Women can have uterine fibroids for years without them causing any symptoms or distress. However when they get too large they can be problematic and cause excessive menstrual bleeding, pelvic pain, and frequent urination.
Uterine fibroids are the most common and benign (non cancerous) tumours of the uterus. They can develop within the uterine wall itself or attach to it and you may get just one, or a cluster of them. Although they have been one of the main reasons for a hysterectomy there are now alternatives available such as bio-identical natural progesterone which can restrict their growth as well as newer, less invasive surgical treatments if necessary.
What Causes Fibroids?
Sadly, we don’t have an exact answer to this but certainly your family history is a factor. Fibroids do tend to run in families, so if your mother, sister or grandmother was affected it is likely that you will be too.
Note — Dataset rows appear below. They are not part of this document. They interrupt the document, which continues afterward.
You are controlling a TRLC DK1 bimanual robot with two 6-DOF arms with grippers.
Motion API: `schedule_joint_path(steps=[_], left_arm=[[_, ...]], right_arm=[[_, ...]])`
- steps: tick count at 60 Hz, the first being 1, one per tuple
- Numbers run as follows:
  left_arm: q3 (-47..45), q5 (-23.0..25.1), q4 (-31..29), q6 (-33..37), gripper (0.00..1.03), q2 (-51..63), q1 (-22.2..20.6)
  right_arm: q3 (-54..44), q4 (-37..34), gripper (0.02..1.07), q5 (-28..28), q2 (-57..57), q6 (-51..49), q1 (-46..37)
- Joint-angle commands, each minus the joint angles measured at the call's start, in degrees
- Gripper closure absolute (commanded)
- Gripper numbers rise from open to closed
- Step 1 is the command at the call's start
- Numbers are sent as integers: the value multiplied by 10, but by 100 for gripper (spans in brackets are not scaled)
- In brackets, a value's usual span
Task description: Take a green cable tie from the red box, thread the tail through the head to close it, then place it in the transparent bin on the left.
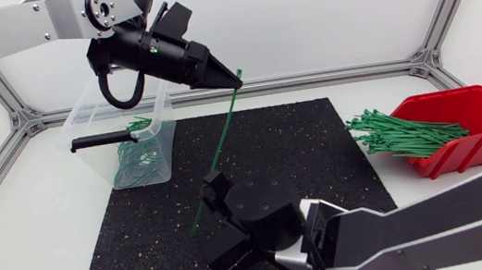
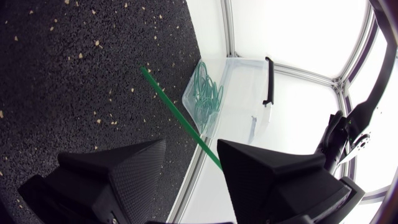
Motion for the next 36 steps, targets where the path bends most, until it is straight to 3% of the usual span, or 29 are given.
schedule_joint_path(steps=[1, 15, 27, 31, 36], left_arm=[[20, 8, -8, 10, 101, 16, -3], [19, 20, -16, 13, 101, 23, 6], [15, 20, -29, 17, 101, 21, 5], [14, 21, -35, 22, 100, 21, 5], [12, 25, -39, 25, 101, 21, 9]], right_arm=[[-11, 15, 48, -6, 14, -18, 10], [-10, 38, 57, -23, 34, -19, 17], [-11, 63, 57, -32, 56, -23, 14], [-11, 69, 64, -35, 57, -24, 15], [-14, 84, 66, -40, 57, -25, 15]])
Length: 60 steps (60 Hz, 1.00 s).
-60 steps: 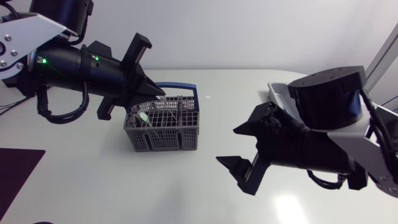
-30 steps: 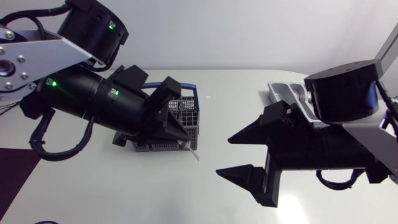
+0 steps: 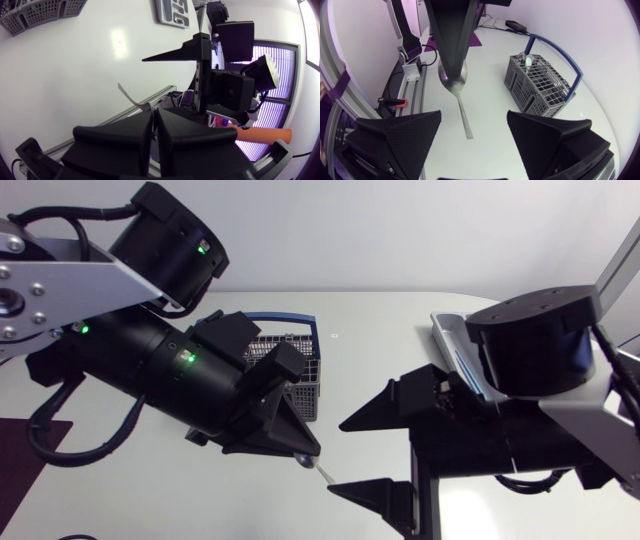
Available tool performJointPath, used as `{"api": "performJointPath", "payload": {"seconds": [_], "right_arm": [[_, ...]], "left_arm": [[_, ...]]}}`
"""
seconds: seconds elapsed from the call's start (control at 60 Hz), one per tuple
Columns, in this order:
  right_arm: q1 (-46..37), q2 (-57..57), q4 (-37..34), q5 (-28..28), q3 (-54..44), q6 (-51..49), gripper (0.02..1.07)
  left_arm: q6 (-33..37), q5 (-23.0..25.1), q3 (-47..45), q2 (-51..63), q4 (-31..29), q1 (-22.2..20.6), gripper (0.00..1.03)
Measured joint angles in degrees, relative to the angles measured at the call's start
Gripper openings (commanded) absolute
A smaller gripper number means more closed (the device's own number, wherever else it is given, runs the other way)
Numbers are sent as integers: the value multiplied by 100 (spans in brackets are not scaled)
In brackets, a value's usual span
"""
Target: Unload the cutlery basket into the drawer organizer.
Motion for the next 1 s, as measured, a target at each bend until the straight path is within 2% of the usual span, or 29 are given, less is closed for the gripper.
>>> {"api": "performJointPath", "payload": {"seconds": [0.283, 0.5, 0.65, 0.767, 0.8, 0.883, 1.0], "right_arm": [[280, 234, 295, -13, 0, 0, 67], [365, 339, 415, 9, 0, 2, 39], [369, 339, 476, 7, -2, 20, 16], [424, 345, 474, -9, -2, 20, 14], [439, 352, 474, -13, -2, 20, 10], [446, 387, 476, -20, -2, 22, 7], [455, 452, 505, -59, -2, 17, 7]], "left_arm": [[0, 66, 70, 9, -81, -111, 4], [66, 133, 72, 9, -111, -118, 4], [81, 131, 74, 9, -116, -118, 4], [83, 116, 74, 9, -109, -111, 7], [83, 107, 74, 7, -107, -111, 7], [83, 92, 74, 7, -107, -107, 7], [81, 70, 79, 7, -111, -76, 9]]}}
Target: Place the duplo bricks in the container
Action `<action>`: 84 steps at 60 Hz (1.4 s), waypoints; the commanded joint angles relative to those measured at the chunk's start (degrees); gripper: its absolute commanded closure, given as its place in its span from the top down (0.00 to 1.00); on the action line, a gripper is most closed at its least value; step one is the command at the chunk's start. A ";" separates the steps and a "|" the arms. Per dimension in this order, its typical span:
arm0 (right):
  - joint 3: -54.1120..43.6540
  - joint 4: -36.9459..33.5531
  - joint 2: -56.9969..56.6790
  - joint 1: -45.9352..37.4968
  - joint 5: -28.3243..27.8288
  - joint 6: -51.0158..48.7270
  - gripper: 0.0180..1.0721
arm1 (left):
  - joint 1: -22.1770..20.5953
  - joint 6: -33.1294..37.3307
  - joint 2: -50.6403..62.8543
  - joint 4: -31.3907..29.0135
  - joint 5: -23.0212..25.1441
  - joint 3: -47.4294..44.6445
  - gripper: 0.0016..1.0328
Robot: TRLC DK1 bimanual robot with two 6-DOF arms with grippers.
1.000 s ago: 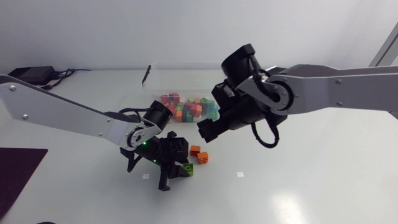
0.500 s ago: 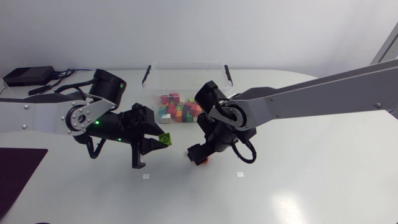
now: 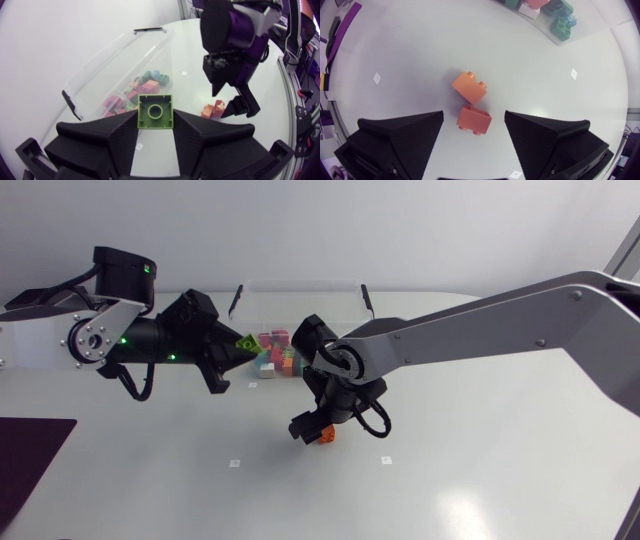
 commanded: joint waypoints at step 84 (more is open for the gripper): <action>2.36 -4.98 -16.40 -11.57 -0.11 -2.32 0.38 | -3.33 -11.14 18.32 8.19 -10.52 19.27 0.95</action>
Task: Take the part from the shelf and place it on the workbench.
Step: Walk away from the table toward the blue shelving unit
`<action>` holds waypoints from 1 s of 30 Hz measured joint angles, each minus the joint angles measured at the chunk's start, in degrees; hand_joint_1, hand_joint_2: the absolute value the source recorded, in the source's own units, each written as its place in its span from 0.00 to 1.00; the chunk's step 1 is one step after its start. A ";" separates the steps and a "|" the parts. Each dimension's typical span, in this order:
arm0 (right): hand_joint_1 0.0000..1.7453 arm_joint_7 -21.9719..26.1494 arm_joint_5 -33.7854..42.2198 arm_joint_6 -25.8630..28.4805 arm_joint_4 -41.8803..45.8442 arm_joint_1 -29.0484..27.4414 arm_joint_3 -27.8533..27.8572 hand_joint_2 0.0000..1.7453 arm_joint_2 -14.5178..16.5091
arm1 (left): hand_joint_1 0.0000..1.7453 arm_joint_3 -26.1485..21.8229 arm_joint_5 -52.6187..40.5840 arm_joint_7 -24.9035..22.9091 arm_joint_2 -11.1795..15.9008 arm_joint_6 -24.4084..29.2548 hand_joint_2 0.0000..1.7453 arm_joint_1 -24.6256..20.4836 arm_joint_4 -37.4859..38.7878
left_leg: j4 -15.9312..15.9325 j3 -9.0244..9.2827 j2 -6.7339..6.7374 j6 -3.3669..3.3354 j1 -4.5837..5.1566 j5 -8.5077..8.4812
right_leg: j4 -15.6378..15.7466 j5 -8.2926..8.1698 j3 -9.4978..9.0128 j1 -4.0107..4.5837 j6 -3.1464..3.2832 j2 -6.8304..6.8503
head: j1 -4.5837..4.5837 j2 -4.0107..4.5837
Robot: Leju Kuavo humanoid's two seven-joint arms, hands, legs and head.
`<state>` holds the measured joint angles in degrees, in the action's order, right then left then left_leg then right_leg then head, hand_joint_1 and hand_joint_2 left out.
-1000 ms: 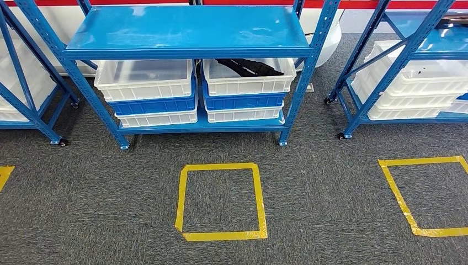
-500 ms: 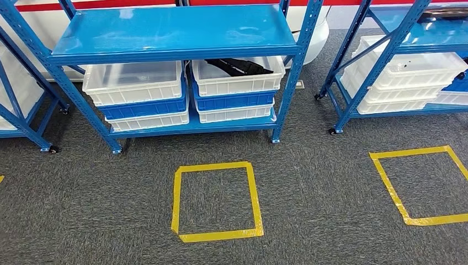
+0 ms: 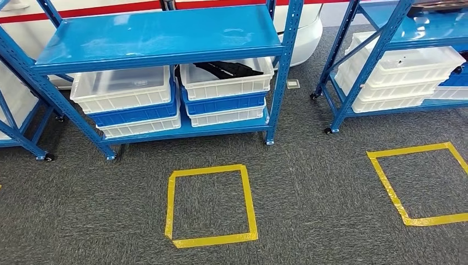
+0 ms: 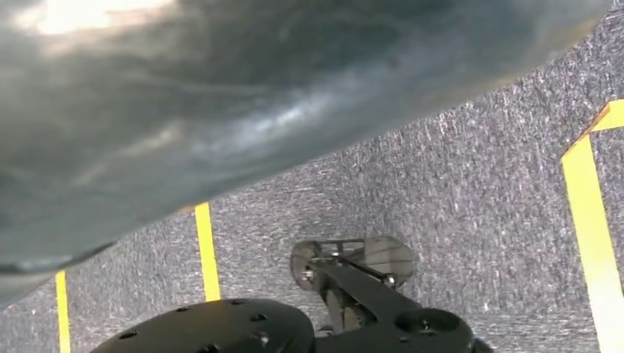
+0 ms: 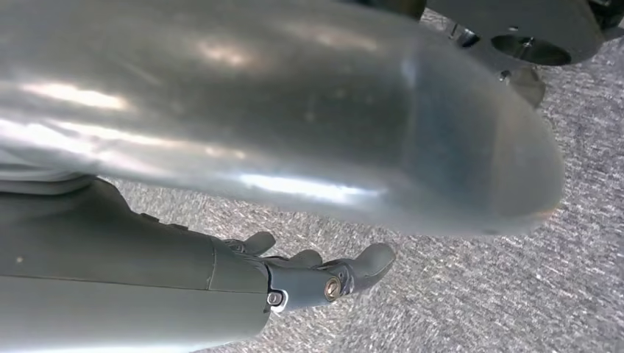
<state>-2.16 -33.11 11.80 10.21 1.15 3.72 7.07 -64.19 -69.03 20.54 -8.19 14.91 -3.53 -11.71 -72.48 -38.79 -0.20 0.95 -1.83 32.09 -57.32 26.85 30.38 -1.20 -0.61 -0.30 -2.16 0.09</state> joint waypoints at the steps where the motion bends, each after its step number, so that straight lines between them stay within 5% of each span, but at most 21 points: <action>1: 0.00 0.00 -0.02 0.00 0.00 -0.03 0.00 0.00 0.01 | 0.00 0.00 -0.01 0.00 0.01 0.00 0.00 0.02 -0.01 | 3.90 1.49 0.00 -0.38 0.08 -2.63 | 0.00 0.25 -0.39 0.06 0.01 -0.15 | -0.01 0.00; 4: 0.00 0.07 -0.09 0.08 -0.01 0.03 0.02 0.00 0.09 | 0.00 -0.02 -0.03 0.02 0.05 -0.01 0.00 -0.03 -0.01 | 12.70 5.10 0.01 -0.93 0.62 -6.20 | -0.06 1.04 -0.77 0.53 -0.63 -0.39 | -0.03 0.00; 8: 0.00 0.22 -0.11 0.28 0.00 0.03 0.00 0.00 0.08 | 0.00 -0.02 -0.03 0.03 -0.10 -0.02 0.00 -0.06 -0.01 | 13.91 5.45 -0.04 -1.51 0.88 -5.98 | -0.67 1.88 -0.18 0.37 -1.64 -0.23 | 0.03 0.00; 10: 0.00 0.28 -0.11 0.33 0.00 0.06 0.01 0.00 0.05 | 0.00 -0.02 -0.02 0.05 -0.11 -0.01 0.00 -0.07 -0.03 | 14.30 5.74 0.01 -2.11 0.72 -6.04 | -5.52 4.21 2.23 0.37 -1.50 -0.10 | 0.21 0.00; 13: 0.00 0.31 -0.12 0.34 -0.01 -0.03 0.00 0.00 0.05 | 0.00 -0.02 -0.02 0.11 -0.08 -0.09 0.00 -0.17 -0.05 | 14.31 5.87 -0.02 -2.53 0.92 -5.74 | -16.52 7.78 8.67 0.39 -1.40 -0.09 | 0.39 0.00; 15: 0.00 0.32 -0.17 0.36 -0.01 -0.14 0.01 0.00 0.02 | 0.00 -0.02 -0.02 0.11 -0.13 -0.13 0.00 -0.16 -0.04 | 14.29 6.21 -0.14 -2.49 0.91 -5.48 | -15.06 5.83 8.94 0.30 -2.47 -0.07 | 0.46 -0.01; 17: 0.00 0.43 -0.25 0.43 -0.01 -0.09 0.01 0.00 -0.02 | 0.00 -0.02 -0.02 0.11 -0.18 -0.13 0.00 -0.16 -0.04 | 14.25 6.67 -0.27 -2.12 0.96 -5.10 | -6.74 1.76 5.71 0.17 -3.51 0.14 | 0.61 -0.01; 19: 0.00 0.67 -0.29 0.58 0.00 0.01 0.01 0.00 -0.01 | 0.00 -0.03 -0.01 0.13 -0.19 -0.10 0.00 -0.18 -0.04 | 14.16 6.93 -0.33 -1.54 1.28 -4.61 | -1.27 -0.67 3.21 0.20 -3.14 0.27 | 0.68 0.00; 24: 0.00 0.88 -1.51 3.39 0.00 -0.11 -0.04 0.00 0.09 | 0.00 -0.17 0.23 0.19 -0.16 0.12 0.00 -0.20 -0.07 | 12.26 6.59 -0.18 -0.29 1.05 -2.94 | -0.42 -1.13 2.36 -0.09 -0.79 0.22 | 0.53 0.00; 28: 0.00 0.88 -2.75 5.14 0.00 -0.11 -0.25 0.00 0.24 | 0.00 -0.30 0.43 0.20 -0.22 0.17 0.00 -0.16 -0.07 | -1.02 0.02 -0.06 0.28 0.96 2.88 | -0.36 -0.70 1.65 -0.10 0.34 0.28 | 0.37 0.00; 30: 0.00 0.99 -3.02 5.49 -0.01 -0.16 -0.41 0.00 0.26 | 0.00 -0.37 0.50 0.20 -0.25 0.19 0.00 -0.10 -0.08 | -1.34 -0.79 -0.04 0.34 0.83 1.29 | -0.38 -0.43 1.24 -0.10 0.37 0.11 | 0.34 -0.01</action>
<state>-1.18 -36.12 17.29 10.21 0.99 3.31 7.33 -64.57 -68.53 20.74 -8.44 15.09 -3.62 -11.79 -73.82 -39.59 -0.24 1.30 -1.00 33.38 -57.71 26.41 31.63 -1.30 -0.24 -0.18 -1.82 0.08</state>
Estrogen dominance is also a major factor as fibroids grow in response to stimulation by this hormone and can be seen in women as young as 20. The good news is that they naturally shrink after menopause when estrogen production is reduced. However, estrogen dominance can occur in women with quite low levels of estrogen if their progesterone levels are also lower than their estrogen.
Fibroids are also more common in women who weigh over 11 stones and this is thought to be due to the higher levels of estrogen that occur in women with a higher proportion of body fat.
Fibroids do grow slowly and are no problem when small, but they can weigh several pounds and result in symptoms such as excessive or irregular bleeding and pain. If you have any of these factors you are more likely to develop fibroids:
- Being overweight
- Never having given birth to a child
- Starting your menstrual cycle before the age of 10
- Having an African-Caribbean heritage (3-9 times greater risk factor)
Most fibroids, even large ones, produce no symptoms and the first you may know about it is if they are found during a regular pelvic examination. When symptoms do occur, these are the most common:
- Irregular vaginal bleeding or an increase in menstrual bleeding, known as menorrhagia, sometimes with blood clots
- A fibroid may press on the bladder so you feel a sense or urgency and need to urinate more frequently
- Pressure on the rectum, resulting in constipation, can occur but is rare
- Pelvic pressure so there is a sense of feeling full in the lower abdomen
- Lower abdominal pain or sometimes back pain
- Increase in waist size and shape of your abdomen so it looks swollen but not associated with any significant weight gain
- Pain or discomfort during sexual intercourse can occur if the fibroid is growing near to the vagina or cervix.
If these symptoms occur and persist then you do need to see your doctor for a checkup and to ensure you do have fibroids and not some other condition. BUT, if you have any of the following signs or symptoms then treat it more seriously and seek more urgent medical attention:
- Menstrual bleeding soaking through more than 3 pads per hour
- Severe or prolonged pelvic or abdominal pain
- Dizziness, lightheadedness, shortness of breath, or chest pain associated with vaginal bleeding
- Vaginal bleeding associated with pregnancy or possible pregnancy
If the fibroids are small, and cause no discomfort, then no treatment is necessary. There is currently no form of medication that can cure fibroids and all treatment is aimed at either shrinking them or relieving the symptoms.
Hysterectomy has been the preferred treatment in the past, but this is a radical option and you may want to consider whether another option might be better. Endometrial ablation
is a procedure that involves removing the lining of the womb and this can be done by different methods including using laser energy, a heated wire loop or by microwave heating.
Magnetic resonance imaging (MRI) and MRI-guided focused ultrasound are newer techniques where laser energy or ultrasound energy is used to destroy the fibroid. However these latter techniques are not suitable for all types of fibroid.
Shrinking the fibroid is a simpler option and Doctors often prescribe medication such as Tranexamic acid 3-4 times a day, for the duration of each period. This works by reducing the breakdown of blood clots in the uterus. You can also be prescribed a gonadotrophin-releasing hormone (GnRH) analogue that causes a very low level of estrogen in the body. Fibroids do indeed shrink if the level of estrogen falls, but can also increase symptoms similar to going through the menopause such as hot flushes and may also increase the risk of osteoporosis.
Simple pain relievers such ibuprofen can work by reducing the high level of prostaglandin in the uterus lining. Prostaglandin is a chemical which seems to contribute to heavy periods. Some women have also found relief through acupuncture or reflexology.
A more natural alternative is to use bio-identical natural progesterone, as it may prevent the fibroid from growing any larger although it will not actually reduce it in size.